Some people worried, however, that I was endorsing the
Republican Party as an end in itself, that I felt that it offered a
coherent program for society.

Don't worry. The Republican Party, as currently constituted, is
simply the lesser of two evils. As I pointed out in another
column, its notion of "treading water" relative to the interventionist
state ignores the dynamics of the interventionist process, and
has been a recipe for continued state growth. Today, however,
it is the Democratic Party that is attempting to drive the state
forward on its next step toward becoming the total state. This
is why I believe our short term goals must include eliminating
the Democrats as a viable force in American politics.

But the only long-term political goal worth striving for is the
elimination of the state itself. History and theory agree that
any state, whatever the intentions of its founders and however
its "initial contract" is drawn up, ultimately will escape these
straightjackets and strive toward realization of the total state.

Along the way, the state will pass through a period where it needs
the governed to consent to its increasing power. Some of this
consent it can simply buy through redistribution. This is unlikely
to be sufficient, however, for reasons set out at length by Anthony
de Jasay in The State. Others, however, can be prompted
to consent by ideological means, by convincing them that the state
is compassionate, protective, productive, in short, that it is
necessary. De Jasay says, "People come to believe that because
they have states, they need them."

My friend Bob Murphy demonstrated the shallowness of some of
these arguments for the state last week on LewRockwell.com. In a
mail about my previous column, a friend suggested another raison
d'etre for the state. He asked me, "Without government, how can
the weak be protected?"

Perhaps this problem cannot be solved in a pure free market.

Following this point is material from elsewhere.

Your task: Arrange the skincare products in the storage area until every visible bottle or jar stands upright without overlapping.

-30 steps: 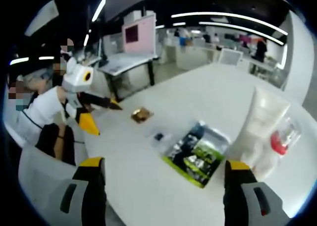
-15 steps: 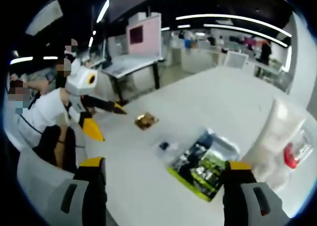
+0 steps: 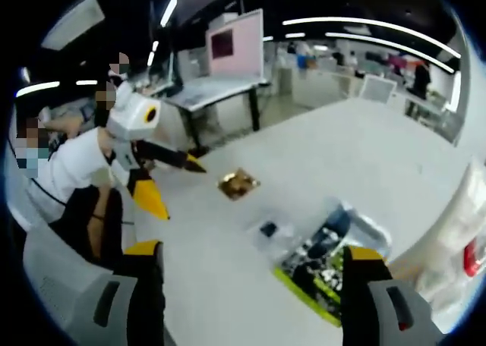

But
contemplate the following list for a moment:
The American Indian genocide
Black slavery in the US
The military conquest and occupation of the South by Northern
US troops
The Armenian genocide
World War I
Mass starvation under Stalin
The Holocaust
The fire bombing of Dresden
Hiroshima and Nagasaki
The Chinese conquest and brutal repression of Tibet
The Chinese Cultural Revolution
The Vietnam War
The killing fields of Cambodia
Chernobyl
The death of 500,000 Iraqi children since the Gulf War

I could go on, but it hardly seems necessary. A short catalog
such as the above suggests that the more salient question would
be, "Without the state, who would slaughter the weak in such vast
numbers?" As Martin van Creveld would put it, "The modern state
has murdered countless MEEELLLLions of innocent people."
In the above list I give the US more than its fair share of government
atrocities. This is not because I feel the US is especially culpable
as a country – quite the opposite. Rather, it is to show
that it is not only non-democratic states that have victimized
the weak, but even, and often, the world's "beacon of democracy."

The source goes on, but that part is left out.